Last February, on the eve of the 2023 NHL All-Star Weekend in South Florida, the then-Florida Panthers forward said he was committing himself to making hockey more inclusive, combating racism in the game and growing the sport in the region.
And on Wednesday afternoon, at a high school about 7 miles northwest of where the Anthony Duclair Foundation’s launch party was held that night last year in Fort Lauderdale, there was a groundbreaking for the first synthetic outdoor ice sheet in Broward County.
Although Duclair now plays for the San Jose Sharks after they acquired him in a trade with the Panthers on July 1, he said his commitment to the South Florida community remains strong.

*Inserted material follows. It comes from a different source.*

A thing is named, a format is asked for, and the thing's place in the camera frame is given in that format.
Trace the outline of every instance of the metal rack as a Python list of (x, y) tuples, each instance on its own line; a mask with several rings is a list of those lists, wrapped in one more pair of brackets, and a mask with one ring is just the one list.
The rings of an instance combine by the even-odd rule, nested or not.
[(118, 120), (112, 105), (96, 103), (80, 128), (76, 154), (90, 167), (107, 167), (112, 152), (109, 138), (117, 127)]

“This is a second home for me and it is great to be back,” said Duclair, who played three seasons for Florida. “I promised when I started the foundation that we were going to build rinks here and it does not matter that I got traded away; I am going to honor that and even go beyond that. South Florida will always have a special place in my heart. Everyone was so good to me here. It is a no-brainer to try and grow the sport down here.”
With representatives from the NHL and NHL Players’ Association, local dignitaries and members of the Panthers front office in attendance, Boyd Anderson High School Principal James F. Griffin II praised Duclair for bringing hockey to his community and his school.

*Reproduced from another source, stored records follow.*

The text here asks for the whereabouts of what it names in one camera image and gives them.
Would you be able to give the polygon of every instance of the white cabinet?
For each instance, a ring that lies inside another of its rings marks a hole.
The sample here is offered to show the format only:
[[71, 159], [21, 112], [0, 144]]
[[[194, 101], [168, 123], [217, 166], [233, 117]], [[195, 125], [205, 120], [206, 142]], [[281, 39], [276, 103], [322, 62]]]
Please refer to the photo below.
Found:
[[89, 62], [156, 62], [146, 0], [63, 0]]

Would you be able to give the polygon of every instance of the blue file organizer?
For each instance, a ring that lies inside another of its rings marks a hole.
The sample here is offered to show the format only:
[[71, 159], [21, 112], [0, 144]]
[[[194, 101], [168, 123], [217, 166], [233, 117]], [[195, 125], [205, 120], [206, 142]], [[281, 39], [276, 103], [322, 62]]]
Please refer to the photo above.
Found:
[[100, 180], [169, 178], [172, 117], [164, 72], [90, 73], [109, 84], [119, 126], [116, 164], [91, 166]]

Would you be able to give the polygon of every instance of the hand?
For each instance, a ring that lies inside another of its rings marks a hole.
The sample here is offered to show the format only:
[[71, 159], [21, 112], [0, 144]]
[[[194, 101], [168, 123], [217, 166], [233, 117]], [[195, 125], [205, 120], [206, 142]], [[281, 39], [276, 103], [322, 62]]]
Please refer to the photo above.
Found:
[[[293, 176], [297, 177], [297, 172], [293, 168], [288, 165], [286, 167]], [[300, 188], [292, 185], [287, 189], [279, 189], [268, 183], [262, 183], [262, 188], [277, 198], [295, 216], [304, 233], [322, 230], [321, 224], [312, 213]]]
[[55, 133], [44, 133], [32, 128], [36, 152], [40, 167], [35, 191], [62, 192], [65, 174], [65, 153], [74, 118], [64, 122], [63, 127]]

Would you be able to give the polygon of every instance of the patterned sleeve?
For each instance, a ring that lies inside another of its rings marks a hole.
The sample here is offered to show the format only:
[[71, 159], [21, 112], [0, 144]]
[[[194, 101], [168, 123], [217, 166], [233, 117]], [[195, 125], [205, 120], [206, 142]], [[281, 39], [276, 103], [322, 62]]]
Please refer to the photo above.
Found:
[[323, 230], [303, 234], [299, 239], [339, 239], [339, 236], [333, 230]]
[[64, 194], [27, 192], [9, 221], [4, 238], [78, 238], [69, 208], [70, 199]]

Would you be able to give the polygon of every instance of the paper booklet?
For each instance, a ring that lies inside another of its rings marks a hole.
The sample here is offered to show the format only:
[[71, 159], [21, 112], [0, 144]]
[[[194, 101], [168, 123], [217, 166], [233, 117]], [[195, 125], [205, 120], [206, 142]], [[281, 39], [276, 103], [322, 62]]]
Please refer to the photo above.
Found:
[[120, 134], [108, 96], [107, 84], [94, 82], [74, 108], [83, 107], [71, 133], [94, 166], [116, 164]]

Duclair and Bokondji Imama, a forward playing for the Ottawa Senators’ American Hockey League affiliate in Belleville, held youth development camps in Florida and Montreal last summer.

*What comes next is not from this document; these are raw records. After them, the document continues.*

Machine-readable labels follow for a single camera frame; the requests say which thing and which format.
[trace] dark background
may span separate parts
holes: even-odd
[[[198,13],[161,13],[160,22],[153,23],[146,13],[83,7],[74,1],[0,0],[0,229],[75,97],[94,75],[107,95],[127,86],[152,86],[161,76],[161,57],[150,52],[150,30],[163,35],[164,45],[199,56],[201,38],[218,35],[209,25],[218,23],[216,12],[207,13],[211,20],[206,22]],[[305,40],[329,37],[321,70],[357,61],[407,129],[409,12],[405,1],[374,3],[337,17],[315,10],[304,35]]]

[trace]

Those youth camps will return -- one at the Panthers IceDen in nearby Coral Springs in June, and one in Laval, Quebec, in July. A third camp will be held in Oakland, California, near San Jose, in April.
The charitable arms of the Panthers and Sharks are sponsors of the Anthony Duclair Foundation.
Some of the biggest cheers from the students on hand Wednesday came when Duclair spoke of growing up in Montreal and being of Haitian descent. Boyd Anderson High School is located in a large Haitian community. The school has a 98 percent minority enrollment, according to U.S. News & World Report.
Duclair, who was joined by Imama at the event Wednesday, hopes introducing the students at Boyd Anderson and those in the surrounding community to hockey will help continue to grow the game in the area.
“This is a perfect spot with all the ethnicities and different backgrounds,” he said. “It is personal to me since there is such a big Haitian presence.”